An era of open data in healthcare has now existed for a while. Open data helps provide equal access to health data to all the medical researchers. We have already seen a decade of advancement in digitized medical records, as pharmaceutical organizations and other medical entities have collected years of research and medical data on electronic databases. The government and other public stakeholders are accelerating the move towards transparency by making decades of medical data usable and actionable for the healthcare industry. They are also pushing forward the idea that all this medical data falls under PII, thus, the data will be seen as anonymous data unless the user grants access to particular parties.
Healthcare providers, researchers, and other stakeholders have access to new sections of knowledge in the form of data, called ‘Big Data”. It is so called because of its size, diversity, complexity, and timeliness. All the main stakeholders of the industry have started analyzing this big data to be better informed. Although these researches and efforts are in the early stages, this could potentially help the industry address problems like variability in healthcare and healthcare spends. For example, researchers can mine data to understand what treatments work best for a particular disease, identify patterns related to non-communicable diseases or drug side-effects, and other information that helps reduce the hospital costs for patients.
Data — A New Wealth
The amount of medical data has increased exponentially over the last few years because of new-computer based information systems. In 2005, only about 30% of office-based physicians and hospitals used Electronic Health Records (EHRs). By the end of 2011, this figure rose to more than 50% for physicians and nearly 75% for hospitals. Moreover, around 45% of US hospitals are now either participating in local or regional health information exchanges (HIEs) or are planning to do so in the near future. (Source — Center for US Health System Reform Business Technology Office).
In addition to clinical data, several other kinds of healthcare data are being used as an in the big-data revolution, including:
- Claims and cost data describing the services and their reimbursements
- Pharmaceutical R&D data describing the mechanism of drugs, side-effects, and toxicity
- Patient behavior and sentiment data describing their preferences and financial status
Big- Data in Healthcare
The use of big-data is transforming the way decisions are being made for the patients and the healthcare ecosystem. It has become necessary to make decisions that are right for both the parties. The section below best describes the new path for creating a holistic approach to healthcare:
- Right Living — Patients can build value by being active participants in their own treatment by making a conscious effort to input their diet and exercise data on the various healthcare apps available online like NHCT. This will allow these apps to collect and analyze user data and in turns help the users lead a preventive lifestyle rather than a reactive lifestyle.

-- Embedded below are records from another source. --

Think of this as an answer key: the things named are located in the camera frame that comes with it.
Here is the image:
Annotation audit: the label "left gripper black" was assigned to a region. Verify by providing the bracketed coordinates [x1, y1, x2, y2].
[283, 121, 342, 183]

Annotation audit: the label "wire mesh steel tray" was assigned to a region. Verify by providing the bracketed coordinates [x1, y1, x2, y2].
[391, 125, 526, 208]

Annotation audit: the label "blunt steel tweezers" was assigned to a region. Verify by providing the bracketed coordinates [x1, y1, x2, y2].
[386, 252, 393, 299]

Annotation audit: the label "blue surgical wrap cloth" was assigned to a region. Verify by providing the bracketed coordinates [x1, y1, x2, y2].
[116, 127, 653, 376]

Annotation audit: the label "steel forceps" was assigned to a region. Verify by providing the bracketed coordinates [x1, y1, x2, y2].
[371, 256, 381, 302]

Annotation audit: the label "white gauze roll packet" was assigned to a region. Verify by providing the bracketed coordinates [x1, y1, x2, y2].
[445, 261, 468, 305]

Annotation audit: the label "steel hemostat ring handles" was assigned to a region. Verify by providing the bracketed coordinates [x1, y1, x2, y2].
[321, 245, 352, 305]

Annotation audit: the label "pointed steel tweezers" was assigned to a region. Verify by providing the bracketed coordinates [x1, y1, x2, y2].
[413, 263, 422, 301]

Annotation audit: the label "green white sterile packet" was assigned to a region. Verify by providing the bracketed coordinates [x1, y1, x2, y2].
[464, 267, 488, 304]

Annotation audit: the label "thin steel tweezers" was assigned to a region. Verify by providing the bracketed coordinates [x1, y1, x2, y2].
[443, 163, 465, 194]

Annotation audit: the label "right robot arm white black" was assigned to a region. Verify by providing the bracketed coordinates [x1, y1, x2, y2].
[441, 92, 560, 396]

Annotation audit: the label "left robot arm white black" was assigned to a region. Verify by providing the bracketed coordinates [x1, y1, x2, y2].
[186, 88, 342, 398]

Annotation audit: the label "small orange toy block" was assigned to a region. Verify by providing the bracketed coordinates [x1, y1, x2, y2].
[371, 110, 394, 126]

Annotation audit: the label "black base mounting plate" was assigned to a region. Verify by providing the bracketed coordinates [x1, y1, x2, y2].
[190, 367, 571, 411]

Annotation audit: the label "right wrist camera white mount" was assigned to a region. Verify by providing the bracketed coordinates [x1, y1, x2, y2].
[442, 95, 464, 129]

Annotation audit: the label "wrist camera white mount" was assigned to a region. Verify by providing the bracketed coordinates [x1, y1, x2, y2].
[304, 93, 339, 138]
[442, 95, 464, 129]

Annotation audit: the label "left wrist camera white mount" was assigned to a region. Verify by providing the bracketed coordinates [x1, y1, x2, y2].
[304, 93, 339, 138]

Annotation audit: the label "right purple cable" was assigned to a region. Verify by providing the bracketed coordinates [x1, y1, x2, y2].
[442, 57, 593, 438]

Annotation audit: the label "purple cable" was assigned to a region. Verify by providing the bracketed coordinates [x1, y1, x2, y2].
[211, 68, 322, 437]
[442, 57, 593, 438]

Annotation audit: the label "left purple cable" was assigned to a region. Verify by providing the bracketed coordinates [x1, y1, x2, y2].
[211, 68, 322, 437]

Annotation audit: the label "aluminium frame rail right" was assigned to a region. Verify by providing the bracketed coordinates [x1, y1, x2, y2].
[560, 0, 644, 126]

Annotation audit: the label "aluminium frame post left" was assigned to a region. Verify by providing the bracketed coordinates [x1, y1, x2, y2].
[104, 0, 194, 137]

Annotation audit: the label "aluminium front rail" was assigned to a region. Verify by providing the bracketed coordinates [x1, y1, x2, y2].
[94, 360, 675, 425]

- Right Care — The patient data is continuously analyzed to monitor their vitals and send in a notification if there is a cause to worry. The use of big-data in patient diagnosis ensures that patients receive the most timely and appropriate treatment available. In addition to the right diagnosis, right care requires coordinated care across all settings and providers.
- Right Provider — This path pushes on the fact that each patient should be treated by the best professionals and experts to have the best outcome. Big-data helps providers by yielding the medical history of a patient to ensure the best prognosis.
- Right Value — To fulfill the aim of this path, payers and providers will have to continuously improve healthcare quality while making it cost-effective using measures like timely reimbursements, elimination of claim fraud, and accurate patient diagnosis using big data.
- Right Innovation — This path involves using big-data to identify new approaches and treatments to better the treatment process for the users and providers.
This value path is always evolving as any new information becomes available to make the right and most effective decision, fostering an ecosystem loop of feedback. The concept of right care, for instance, could change if new data suggest that the protocol for a particular disease doesn’t produce optimal results. As a result of this new discovery, change in one area of the path will result in a change in the other areas, considering they are all interdependent. Big-data initiatives are on the road to transform the healthcare industry. In addition to reducing costs, they could potentially save more lives and improve overall healthcare quality.